Once again someone with a heavy bone marrow connection fell out of the ceiling and into my lap. I mean this is getting out of hand, but I love it. Here’s the deal, I was on the phone doing an interview on The Marrow in Me with CNN Radio. Eneias Freitas, who we hired to paint the interior of our house, was just outside my home office spackling the wall and keeping an ear on the conversation.
When I hung up the phone he asked, “What do you do?”
“I’m on TV and I wrote a book about being a bone marrow donor,” I told him.
“Really? I just registered as a potential bone marrow donor too,” he said while pulling his National Marrow Donor Program ID card from his pocket to show me.
I was talking with CNN’s John Lorinc about the critical shortage of minorities on available donor rolls and here’s a guy in my house (Eneias) who knows exactly what I’m talking about and he’s recruiting fellow Brazilians and other minorities to get their cheeks swabbed. About a hundred or so of his friends and family members registered at a church in Framingham, Massachusetts to support the Icla da Silva Foundation.

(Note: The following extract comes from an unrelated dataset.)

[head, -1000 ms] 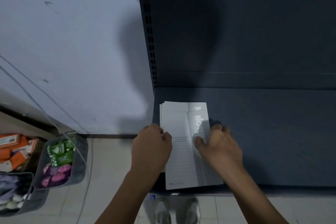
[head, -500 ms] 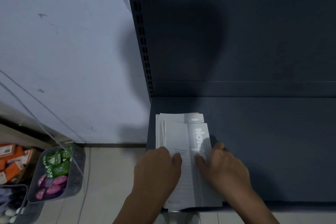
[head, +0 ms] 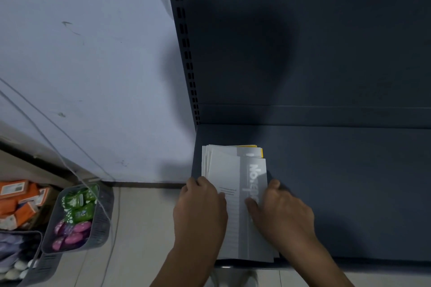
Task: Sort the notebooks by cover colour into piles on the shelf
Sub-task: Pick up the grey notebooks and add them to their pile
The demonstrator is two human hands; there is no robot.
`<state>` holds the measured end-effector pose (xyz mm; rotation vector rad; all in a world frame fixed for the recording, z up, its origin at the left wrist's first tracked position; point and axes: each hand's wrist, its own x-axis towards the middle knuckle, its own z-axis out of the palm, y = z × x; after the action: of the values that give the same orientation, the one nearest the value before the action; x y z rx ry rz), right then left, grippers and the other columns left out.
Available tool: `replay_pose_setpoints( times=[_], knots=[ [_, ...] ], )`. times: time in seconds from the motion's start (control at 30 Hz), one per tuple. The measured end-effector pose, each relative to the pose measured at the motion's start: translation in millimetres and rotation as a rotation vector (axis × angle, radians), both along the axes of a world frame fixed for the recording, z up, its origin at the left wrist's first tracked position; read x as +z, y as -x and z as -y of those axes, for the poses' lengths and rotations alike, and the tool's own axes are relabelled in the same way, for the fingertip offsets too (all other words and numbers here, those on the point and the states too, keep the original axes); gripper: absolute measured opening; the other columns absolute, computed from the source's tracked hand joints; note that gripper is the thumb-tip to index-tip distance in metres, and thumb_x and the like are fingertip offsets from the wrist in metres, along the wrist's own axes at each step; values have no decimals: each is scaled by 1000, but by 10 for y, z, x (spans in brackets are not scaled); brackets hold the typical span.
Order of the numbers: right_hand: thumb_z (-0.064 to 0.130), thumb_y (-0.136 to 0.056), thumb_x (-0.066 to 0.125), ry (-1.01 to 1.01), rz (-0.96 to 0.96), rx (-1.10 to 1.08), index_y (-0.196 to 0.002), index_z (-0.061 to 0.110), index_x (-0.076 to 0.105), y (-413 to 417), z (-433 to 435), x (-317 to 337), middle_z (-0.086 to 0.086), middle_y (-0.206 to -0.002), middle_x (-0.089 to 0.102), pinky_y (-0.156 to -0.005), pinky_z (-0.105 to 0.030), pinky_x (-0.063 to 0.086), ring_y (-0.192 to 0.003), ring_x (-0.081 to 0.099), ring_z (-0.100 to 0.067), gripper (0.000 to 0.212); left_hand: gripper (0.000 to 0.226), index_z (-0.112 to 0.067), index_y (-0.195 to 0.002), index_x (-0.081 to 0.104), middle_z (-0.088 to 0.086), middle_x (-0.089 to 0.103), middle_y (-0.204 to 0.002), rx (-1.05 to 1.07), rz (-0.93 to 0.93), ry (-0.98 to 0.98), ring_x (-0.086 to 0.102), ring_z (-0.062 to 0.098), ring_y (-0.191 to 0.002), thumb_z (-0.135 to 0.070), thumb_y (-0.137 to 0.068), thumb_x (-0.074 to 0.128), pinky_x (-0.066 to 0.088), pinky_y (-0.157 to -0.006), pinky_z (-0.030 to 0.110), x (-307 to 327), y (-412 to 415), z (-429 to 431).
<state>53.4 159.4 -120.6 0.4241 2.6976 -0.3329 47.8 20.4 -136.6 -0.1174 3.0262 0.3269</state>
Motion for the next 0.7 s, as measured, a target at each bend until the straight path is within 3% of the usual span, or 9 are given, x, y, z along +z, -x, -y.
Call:
replay_pose_setpoints(
  times=[0.17, 0.33, 0.47, 0.57, 0.7],
  knots=[
    [57, -100, 46, -33, -1, 37, -125, 15, 44, 7, 17, 17, -2, -131, 59, -86, -35, 48, -123, 58, -22, 48, 37, -16, -119, 51, 0, 60, -117, 55, 30, -40, 60, 14, -103, -48, -100, 50, 42, -72, 19, 53, 9, -8],
    [56, -100, 46, -14, -2, 40, -129, 14, 45, 21, 20, 2, -4, -136, 53, -89, -37, 50, -130, 51, -22, 51, 24, -20, -103, 48, -7, 61, -92, 182, 97, -416, 55, 3, -74, -40, -97, 60, 38, -53, 13, 48, 90, 42],
    [55, -101, 44, 0, -11, 57, -129, 14, 45, 4, 13, -6, -4, -136, 52, -89, -37, 50, -131, 49, -22, 50, 15, -19, -109, 47, -14, 51, -86, 220, 228, -635, 49, -2, -73, -32, -103, 52, 35, -54, 10, -13, 120, 22],
    [56, -100, 44, 8, -15, 62, -129, 13, 45, -5, -12, -14, -4, -136, 52, -89, -37, 50, -130, 50, -22, 51, 21, -16, -116, 48, -6, 54, -95, 226, 210, -572, 51, 7, -76, -33, -103, 53, 37, -56, 16, -34, 86, 9],
    [55, -100, 45, 20, -25, 64, -128, 13, 45, -20, -26, -29, -5, -135, 53, -88, -37, 50, -128, 51, -22, 50, 31, -14, -117, 53, 2, 49, -117, 186, 55, -353, 40, 13, -102, -40, -99, 54, 36, -79, 21, -40, 15, -25]
  ],
)
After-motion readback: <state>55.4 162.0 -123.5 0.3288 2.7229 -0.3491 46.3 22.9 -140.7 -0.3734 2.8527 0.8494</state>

This is kind of the story of my life and so much of what I’ve written about in The Marrow in Me. Chance people come into my life with stories similar to mine and then we discover our common ground by accident or divine design.
So Enias picks up his phone and dials out, gesticulating wildly while talking in Portuguese. Turns out he’s talking to his amigo who has a radio show, the largest Brazilian radio show in New England, 650AM WSRO. Brazil is the fifth most populous country in the world with almost 193-million people. I need to brush up on my Portuguese, entender?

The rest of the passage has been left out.